L’artista, che vive e lavora a New York, presenta un corpus di oltre 20 fotografie della sua produzione recente insieme a immagini provenienti dal suo archivio personale e un video di cui sono protagonisti i suoi genitori. Esplorando temi quali la spontaneità del soggetto di fronte al mezzo fotografico e il confine tra sfera pubblica e privata, Chetrit è spesso protagonista delle sue fotografie, come pure il partner, le amiche, i familiari, in un racconto sui misteri del corpo, l’intimità, l’adolescenza, la sessualità. L’immagine dei suoi genitori sulla spiaggia si alterna a ritratti e autoritratti intimi, a volte spiccatamente espliciti ed erotici, in cui utilizza il proprio corpo per minare le convenzioni dell’autoritratto e i suoi meccanismi di controllo. Chetrit mette in campo una complessa teatralità che esplora i confini tra il soggetto e lo spettatore, la vulnerabilità e l’esibizione.

Il MAXXI BVLGARI Prize è un importante progetto per il sostegno e la promozione dei giovani artisti. Nasce in continuità con il Premio MAXXI, nucleo fondante della collezione del museo e trampolino di lancio per tanti giovani talenti (come Yuri Ancarani, Giorgio Andreotta Calò, Vanessa Beecroft, Lara Favaretto, Nico Vascellari, Francesco Vezzoli e molti altri) e ne rappresenta l’evoluzione.

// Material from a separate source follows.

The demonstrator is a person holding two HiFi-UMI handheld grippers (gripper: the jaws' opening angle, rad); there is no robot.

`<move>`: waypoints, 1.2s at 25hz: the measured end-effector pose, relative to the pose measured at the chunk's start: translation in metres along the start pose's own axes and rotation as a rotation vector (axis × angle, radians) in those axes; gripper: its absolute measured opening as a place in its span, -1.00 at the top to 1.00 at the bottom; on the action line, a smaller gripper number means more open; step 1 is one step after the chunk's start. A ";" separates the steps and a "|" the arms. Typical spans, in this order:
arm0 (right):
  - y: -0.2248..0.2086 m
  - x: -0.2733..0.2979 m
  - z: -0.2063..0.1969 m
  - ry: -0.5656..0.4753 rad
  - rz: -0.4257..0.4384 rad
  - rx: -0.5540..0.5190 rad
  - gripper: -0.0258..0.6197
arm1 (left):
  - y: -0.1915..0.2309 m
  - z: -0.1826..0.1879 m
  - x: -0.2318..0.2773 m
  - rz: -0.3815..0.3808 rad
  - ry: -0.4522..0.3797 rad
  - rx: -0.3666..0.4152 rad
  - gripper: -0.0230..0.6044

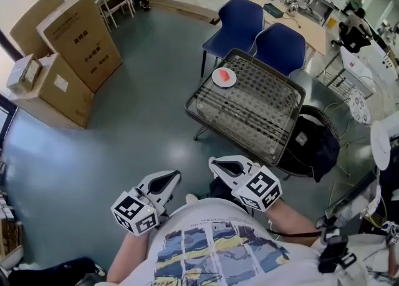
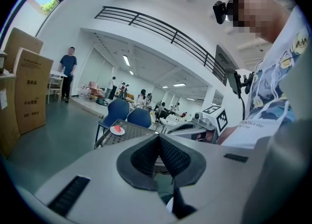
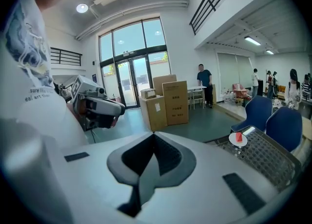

Grazie alla straordinaria partnership con Bvlgari, oggi il Premio si rinnova, cresce, allarga i propri orizzonti, con l’obiettivo di promuovere e valorizzare non più solo artisti di nazionalità italiana, ma anche artisti stranieri che abbiano prodotto negli ultimi due anni un nuovo progetto in Italia nell’ambito di istituzioni pubbliche e realtà private.

MAXXI BVLGARI PRIZE: GIURIA INTERNAZIONALE 


  • David Elliott ;
  • Hou Hanru ;
  • Yuko Hasegawa ;
  • Hans Ulrich Obrist ;
  • Bartolomeo Pietromarchi .


PREMIO MAXXI BULGARI: SELEZIONATORI

I tre artisti finalisti dell’edizione 2018 sono stati scelti da una giuria internazionale fra una serie di nomi selezionati da alcuni dei più sensibili e rinomati giovani curatori e critici italiani:


  • Edoardo Bonaspetti, direttore e fondatore della rivista, casa editoriale e agenzia Mousse;
  • Ludovica Carbotta, artista, una dei finalisti dell’edizione 2016; attualmente, vive e lavora in Olanda;
  • Luca Lo Pinto, curatore presso il Kunsthalle Wien e fondatore della rivista e della casa editrice Nero;
  • Matteo Lucchetti, curatore del dipartimento Mostre e Programmi Pubblici del Centro d’Arte Contemporanea
  • (BAK) di Utrecht – Olanda;
  • Roberta Tenconi, curatore presso la Hangar Bicocca Pirelli di Milano;
  • Chiara Vecchiarelli, curatore indipendente.